You can also use theorem of your question to solve the second problem. But you need a trick similar to the one used in solution presented above. If $$g(x) =f(x) - \sum_{k=0}^{n-1}\frac{x^k}{k!}f^{(k)}(0)$$ then $$g(0)=g'(0)=\dots=g^{(n-1)}(0)=0,g^{(n)}(x) =f^{(n)} (x) $$ and by theorem in question we have $$g(x) =\frac{x^n} {n!} f^{(n)} (z) $$ where $z$ lies between $0$ and $x$. And this brings us to the standard Taylor's theorem with Lagrange's form of remainder $$f(x) =\sum_{k=0}^{n-1}\frac{x^k}{k!}f^{(k)}(0)+\frac{x^n}{n!}f^{(n)}(z)$$ Now replace $n$ by $1,2,\dots,n-1$ and use the fact that $|f(x) |\leq M|x|^n$ to conclude that $f^{(k)} (0)=0$ for $k=1,2,\dots,n-1$.
A: Paramanand's answer gave me an idea:

It is a fact that
  $$(-1)^nf^{(n)}(x)=\lim_{h\rightarrow 0}\frac{1}{h^n}\sum_{k=0}^n(-1)^k\binom{n}{k}f(x+kh)$$
  if $f$ is $n$-times differentiable at $x$ (with $f^{(n)}$ continuous at $x$).

This is, essentially, Newton forward differences.
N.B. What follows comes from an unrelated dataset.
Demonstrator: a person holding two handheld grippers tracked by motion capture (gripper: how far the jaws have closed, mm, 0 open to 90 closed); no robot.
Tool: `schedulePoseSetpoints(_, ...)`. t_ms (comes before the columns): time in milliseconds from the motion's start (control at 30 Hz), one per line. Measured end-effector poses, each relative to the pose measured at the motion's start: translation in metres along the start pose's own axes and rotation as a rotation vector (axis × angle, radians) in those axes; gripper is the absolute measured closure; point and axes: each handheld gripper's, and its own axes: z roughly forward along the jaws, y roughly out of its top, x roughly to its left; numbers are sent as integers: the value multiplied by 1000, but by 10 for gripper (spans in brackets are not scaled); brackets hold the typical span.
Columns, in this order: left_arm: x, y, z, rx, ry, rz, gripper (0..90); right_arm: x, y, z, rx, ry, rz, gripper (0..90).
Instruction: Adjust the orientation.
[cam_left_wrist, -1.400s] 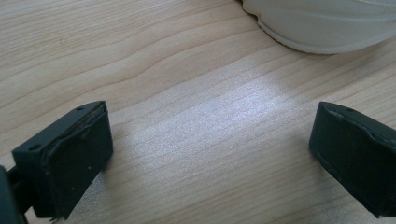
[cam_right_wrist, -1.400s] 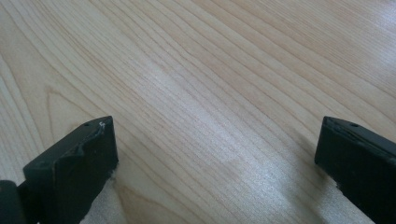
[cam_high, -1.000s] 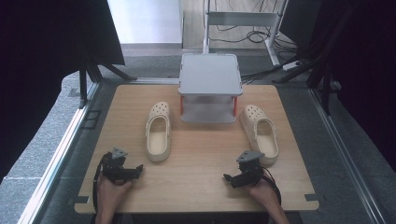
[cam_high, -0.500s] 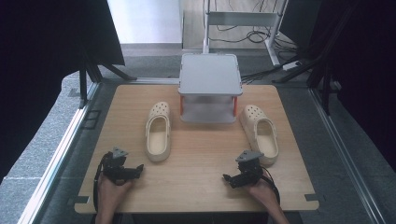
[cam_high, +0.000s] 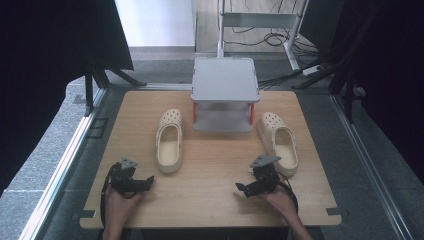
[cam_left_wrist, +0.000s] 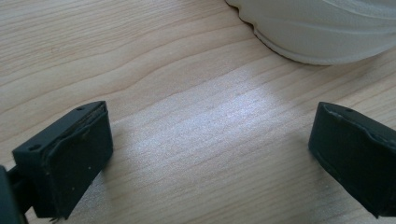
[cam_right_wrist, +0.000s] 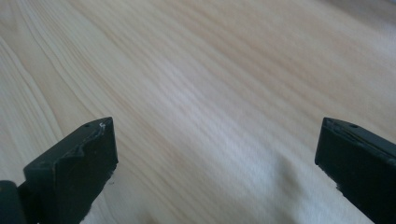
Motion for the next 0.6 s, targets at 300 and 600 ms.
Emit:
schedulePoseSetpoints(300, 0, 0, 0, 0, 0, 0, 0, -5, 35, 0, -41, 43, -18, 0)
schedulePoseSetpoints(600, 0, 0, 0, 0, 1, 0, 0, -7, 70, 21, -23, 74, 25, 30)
Let's now fix a $k$ between $1$ and $n-1$ (this claim is clear when $k=0$). Since $f$ is $n$-times differentiable, we know that $f^{(k)}$ is continuous for $1\leq k\leq n-1$.
We have that
$$|f^{(k)}(0)|\leq \lim_{h\rightarrow 0}\frac{1}{|h|^k}\sum_{j=0}^k\binom{k}{j}|f(jh)|\leq \lim_{h\rightarrow 0}|h|^{n-k}\sum_{j=0}^k\binom{k}{j}M|j|^n=0\,.$$
An algebraic proof to the identity I've used is given here.
A simple analytic proof is given here.